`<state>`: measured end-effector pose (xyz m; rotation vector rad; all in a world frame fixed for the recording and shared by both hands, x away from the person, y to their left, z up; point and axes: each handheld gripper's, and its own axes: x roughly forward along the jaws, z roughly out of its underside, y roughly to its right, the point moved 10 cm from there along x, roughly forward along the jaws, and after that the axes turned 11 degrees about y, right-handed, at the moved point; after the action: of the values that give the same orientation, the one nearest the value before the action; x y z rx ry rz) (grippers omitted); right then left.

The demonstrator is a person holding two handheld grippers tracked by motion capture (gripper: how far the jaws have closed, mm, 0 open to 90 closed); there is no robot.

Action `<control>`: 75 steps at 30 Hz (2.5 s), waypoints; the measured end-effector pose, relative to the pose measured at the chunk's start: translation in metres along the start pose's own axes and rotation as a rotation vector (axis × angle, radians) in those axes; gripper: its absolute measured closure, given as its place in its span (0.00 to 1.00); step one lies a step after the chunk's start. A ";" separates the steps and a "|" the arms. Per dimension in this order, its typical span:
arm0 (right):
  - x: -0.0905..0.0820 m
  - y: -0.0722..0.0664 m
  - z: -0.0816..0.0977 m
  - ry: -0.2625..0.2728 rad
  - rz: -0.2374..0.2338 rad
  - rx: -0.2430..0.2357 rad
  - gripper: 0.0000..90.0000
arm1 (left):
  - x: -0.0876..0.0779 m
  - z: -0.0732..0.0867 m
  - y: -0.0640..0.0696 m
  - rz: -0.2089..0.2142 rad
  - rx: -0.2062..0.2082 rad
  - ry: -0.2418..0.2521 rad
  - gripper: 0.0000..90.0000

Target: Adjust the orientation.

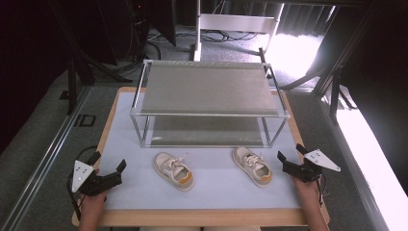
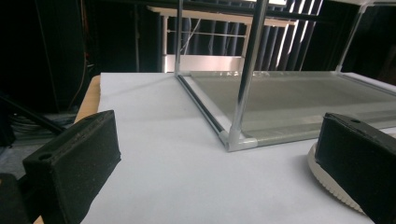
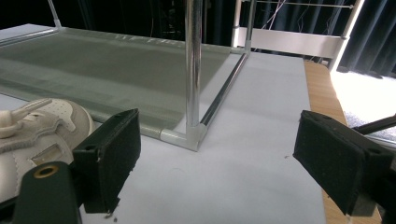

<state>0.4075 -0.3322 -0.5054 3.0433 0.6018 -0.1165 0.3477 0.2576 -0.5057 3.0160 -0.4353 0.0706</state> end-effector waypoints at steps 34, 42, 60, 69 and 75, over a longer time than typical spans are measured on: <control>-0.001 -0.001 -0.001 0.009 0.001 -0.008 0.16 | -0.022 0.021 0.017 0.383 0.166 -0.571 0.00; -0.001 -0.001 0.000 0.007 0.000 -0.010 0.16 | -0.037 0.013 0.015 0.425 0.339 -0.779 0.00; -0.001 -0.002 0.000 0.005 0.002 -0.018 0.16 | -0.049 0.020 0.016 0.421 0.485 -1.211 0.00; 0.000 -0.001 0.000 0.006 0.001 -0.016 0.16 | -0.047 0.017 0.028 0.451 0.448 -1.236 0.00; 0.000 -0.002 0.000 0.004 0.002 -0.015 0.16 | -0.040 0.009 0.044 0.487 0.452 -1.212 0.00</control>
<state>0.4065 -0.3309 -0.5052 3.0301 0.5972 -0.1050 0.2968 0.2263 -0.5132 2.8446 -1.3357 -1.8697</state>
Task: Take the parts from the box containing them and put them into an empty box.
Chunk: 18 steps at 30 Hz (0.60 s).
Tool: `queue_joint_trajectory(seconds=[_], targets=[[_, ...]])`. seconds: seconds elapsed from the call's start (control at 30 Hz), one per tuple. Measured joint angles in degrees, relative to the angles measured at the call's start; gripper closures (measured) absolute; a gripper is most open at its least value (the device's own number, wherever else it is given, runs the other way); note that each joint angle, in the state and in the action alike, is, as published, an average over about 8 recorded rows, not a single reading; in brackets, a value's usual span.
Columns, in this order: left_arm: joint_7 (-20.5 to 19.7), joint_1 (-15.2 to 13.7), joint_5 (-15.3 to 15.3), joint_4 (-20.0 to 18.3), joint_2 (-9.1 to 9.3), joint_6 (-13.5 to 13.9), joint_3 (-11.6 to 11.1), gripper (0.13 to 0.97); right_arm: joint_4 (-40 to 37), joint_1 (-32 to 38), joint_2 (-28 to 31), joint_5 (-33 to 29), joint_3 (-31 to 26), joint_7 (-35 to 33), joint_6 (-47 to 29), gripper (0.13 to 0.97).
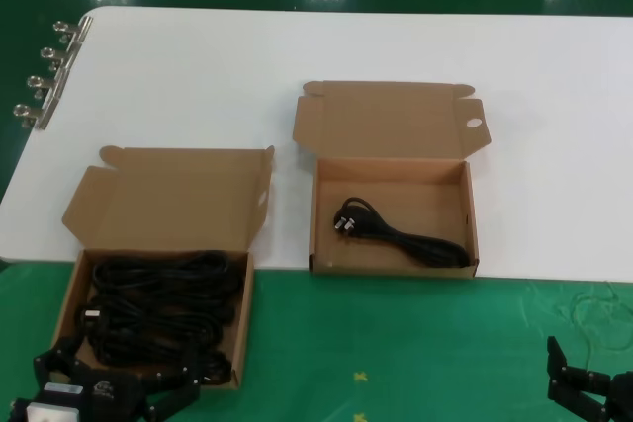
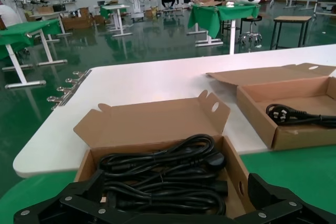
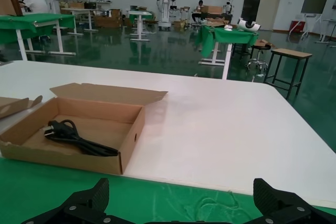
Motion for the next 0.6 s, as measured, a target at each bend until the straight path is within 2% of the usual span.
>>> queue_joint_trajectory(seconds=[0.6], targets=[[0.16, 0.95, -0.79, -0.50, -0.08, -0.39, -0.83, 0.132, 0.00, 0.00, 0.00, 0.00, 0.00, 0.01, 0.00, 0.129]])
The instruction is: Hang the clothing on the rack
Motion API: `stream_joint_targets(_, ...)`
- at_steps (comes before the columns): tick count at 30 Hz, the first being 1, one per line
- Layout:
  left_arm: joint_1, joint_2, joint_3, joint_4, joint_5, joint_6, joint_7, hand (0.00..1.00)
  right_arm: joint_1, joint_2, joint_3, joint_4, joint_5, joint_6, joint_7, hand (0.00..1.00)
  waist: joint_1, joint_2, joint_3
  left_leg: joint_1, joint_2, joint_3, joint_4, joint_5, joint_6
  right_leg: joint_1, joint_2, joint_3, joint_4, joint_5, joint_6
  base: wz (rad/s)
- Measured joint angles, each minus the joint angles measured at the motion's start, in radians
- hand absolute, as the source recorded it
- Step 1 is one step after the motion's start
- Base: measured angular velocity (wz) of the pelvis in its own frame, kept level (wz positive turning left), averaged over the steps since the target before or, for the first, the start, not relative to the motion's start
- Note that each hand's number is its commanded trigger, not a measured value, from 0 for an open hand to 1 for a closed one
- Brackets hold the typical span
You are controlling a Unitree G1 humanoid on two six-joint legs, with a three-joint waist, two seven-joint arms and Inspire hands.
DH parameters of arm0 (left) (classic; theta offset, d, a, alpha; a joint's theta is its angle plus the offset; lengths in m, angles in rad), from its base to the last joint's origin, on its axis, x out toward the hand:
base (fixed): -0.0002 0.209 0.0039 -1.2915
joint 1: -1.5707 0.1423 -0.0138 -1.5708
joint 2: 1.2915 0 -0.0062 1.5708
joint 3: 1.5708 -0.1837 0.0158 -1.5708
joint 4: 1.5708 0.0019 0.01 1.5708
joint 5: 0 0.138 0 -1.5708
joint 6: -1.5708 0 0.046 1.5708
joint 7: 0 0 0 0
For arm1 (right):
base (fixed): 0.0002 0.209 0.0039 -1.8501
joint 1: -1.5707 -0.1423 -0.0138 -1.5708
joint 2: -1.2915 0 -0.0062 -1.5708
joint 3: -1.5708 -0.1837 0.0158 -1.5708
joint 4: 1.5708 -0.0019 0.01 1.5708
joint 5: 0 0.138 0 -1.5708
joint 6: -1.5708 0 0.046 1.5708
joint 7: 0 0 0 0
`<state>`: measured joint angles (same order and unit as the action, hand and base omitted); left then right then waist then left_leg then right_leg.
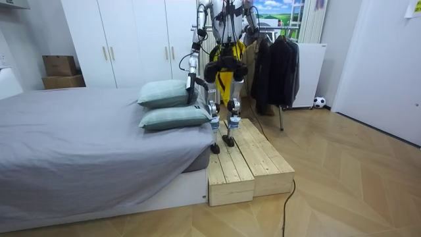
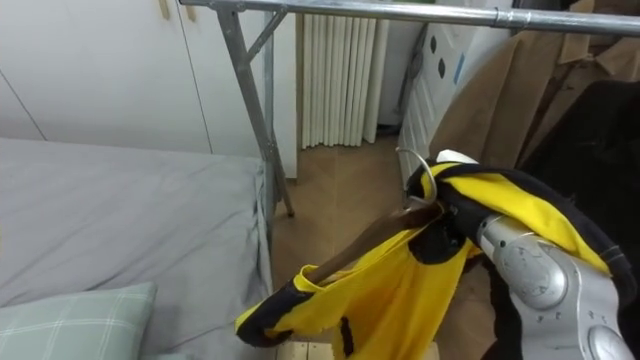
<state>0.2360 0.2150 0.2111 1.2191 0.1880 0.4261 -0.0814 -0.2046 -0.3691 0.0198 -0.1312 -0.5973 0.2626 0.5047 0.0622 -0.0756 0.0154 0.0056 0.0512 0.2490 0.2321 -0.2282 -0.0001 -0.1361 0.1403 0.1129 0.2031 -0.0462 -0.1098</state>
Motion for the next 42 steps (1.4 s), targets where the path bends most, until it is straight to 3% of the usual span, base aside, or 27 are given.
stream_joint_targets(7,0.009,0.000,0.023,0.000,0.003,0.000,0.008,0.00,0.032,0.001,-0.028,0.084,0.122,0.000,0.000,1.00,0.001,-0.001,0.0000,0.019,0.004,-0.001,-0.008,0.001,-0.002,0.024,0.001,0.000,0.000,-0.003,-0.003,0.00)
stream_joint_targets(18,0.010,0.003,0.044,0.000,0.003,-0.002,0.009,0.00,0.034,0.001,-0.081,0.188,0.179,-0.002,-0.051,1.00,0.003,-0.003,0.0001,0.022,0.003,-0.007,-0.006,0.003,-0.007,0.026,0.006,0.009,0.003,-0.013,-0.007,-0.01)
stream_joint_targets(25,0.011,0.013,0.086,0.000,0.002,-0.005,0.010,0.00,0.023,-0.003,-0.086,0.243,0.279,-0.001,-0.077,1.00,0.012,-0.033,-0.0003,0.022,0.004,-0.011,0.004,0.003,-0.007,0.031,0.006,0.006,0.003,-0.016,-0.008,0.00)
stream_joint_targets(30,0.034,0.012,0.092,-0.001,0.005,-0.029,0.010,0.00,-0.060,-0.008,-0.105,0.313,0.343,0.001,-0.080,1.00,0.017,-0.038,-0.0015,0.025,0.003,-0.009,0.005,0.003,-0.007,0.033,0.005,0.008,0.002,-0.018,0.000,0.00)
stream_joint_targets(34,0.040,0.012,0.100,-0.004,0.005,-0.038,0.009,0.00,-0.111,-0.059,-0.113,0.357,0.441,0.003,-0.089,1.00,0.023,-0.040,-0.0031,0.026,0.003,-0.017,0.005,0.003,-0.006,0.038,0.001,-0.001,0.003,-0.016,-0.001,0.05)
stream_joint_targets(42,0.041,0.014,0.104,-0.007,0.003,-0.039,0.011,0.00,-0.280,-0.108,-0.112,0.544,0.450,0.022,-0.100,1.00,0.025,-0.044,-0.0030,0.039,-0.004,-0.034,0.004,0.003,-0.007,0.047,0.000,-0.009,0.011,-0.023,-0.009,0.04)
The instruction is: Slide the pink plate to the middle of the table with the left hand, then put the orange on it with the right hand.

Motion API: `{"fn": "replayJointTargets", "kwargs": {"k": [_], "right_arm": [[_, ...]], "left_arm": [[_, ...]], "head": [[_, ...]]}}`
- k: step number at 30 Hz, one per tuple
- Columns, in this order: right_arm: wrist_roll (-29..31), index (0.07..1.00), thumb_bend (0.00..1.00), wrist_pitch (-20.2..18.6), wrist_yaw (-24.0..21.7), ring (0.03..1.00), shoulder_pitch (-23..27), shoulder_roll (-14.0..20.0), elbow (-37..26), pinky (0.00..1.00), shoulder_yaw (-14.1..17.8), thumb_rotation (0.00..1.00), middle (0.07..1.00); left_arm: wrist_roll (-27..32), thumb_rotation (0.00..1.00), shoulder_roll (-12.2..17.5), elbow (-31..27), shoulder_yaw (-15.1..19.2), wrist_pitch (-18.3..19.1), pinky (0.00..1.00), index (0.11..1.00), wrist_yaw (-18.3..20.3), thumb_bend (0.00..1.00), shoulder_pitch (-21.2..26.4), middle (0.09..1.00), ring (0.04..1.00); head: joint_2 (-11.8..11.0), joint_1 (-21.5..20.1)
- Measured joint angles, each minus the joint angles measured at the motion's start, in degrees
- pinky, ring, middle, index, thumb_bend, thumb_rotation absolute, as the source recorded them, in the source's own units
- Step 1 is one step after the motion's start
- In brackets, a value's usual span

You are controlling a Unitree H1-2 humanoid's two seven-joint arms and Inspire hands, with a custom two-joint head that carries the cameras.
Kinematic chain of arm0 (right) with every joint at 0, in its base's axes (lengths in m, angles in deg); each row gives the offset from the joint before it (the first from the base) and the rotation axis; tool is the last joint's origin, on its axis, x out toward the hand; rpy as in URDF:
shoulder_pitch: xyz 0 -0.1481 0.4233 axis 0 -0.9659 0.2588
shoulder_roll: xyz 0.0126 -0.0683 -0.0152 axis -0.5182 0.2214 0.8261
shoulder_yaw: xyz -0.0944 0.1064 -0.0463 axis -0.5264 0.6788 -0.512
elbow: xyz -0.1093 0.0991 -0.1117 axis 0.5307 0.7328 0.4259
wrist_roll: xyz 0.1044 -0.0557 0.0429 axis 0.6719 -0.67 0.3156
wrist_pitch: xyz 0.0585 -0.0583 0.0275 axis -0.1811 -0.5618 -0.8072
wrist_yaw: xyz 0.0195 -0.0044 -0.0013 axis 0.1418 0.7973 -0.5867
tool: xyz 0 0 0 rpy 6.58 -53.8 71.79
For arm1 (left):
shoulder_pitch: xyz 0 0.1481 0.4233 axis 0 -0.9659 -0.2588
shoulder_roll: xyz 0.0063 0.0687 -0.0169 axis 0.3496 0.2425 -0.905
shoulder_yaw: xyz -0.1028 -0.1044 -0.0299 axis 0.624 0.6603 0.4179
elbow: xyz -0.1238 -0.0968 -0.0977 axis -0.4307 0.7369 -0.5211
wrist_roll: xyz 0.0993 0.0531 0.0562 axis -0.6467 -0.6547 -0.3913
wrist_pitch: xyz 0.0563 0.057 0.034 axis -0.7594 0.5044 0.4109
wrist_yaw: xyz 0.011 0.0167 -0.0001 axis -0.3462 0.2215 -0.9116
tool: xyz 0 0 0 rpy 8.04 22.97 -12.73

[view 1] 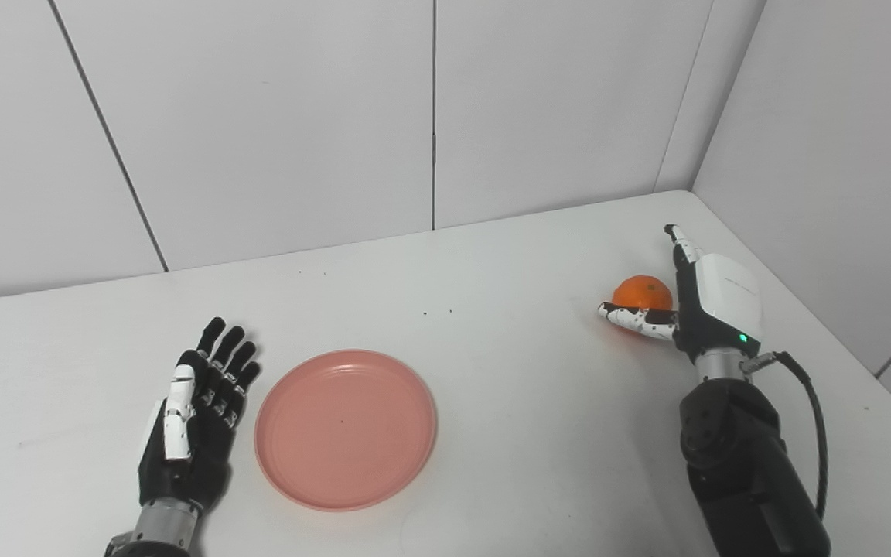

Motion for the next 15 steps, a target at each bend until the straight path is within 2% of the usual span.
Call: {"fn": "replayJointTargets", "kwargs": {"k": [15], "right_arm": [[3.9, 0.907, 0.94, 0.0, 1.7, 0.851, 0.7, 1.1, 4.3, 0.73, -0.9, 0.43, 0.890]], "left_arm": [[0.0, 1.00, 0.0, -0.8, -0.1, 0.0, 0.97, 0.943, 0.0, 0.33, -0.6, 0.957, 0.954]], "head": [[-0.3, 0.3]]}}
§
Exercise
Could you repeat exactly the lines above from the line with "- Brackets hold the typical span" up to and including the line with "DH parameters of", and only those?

Answer to the exercise
- Brackets hold the typical span
You are controlling a Unitree G1 humanoid on two six-joint legs, with a three-joint waist, two seven-joint arms and Inspire hands.
DH parameters of arm0 (left) (classic; theta offset, d, a, alpha; a joint's theta is its angle plus the offset; lengths in m, angles in rad), from its base to the last joint's origin, on its axis, x out toward the hand:

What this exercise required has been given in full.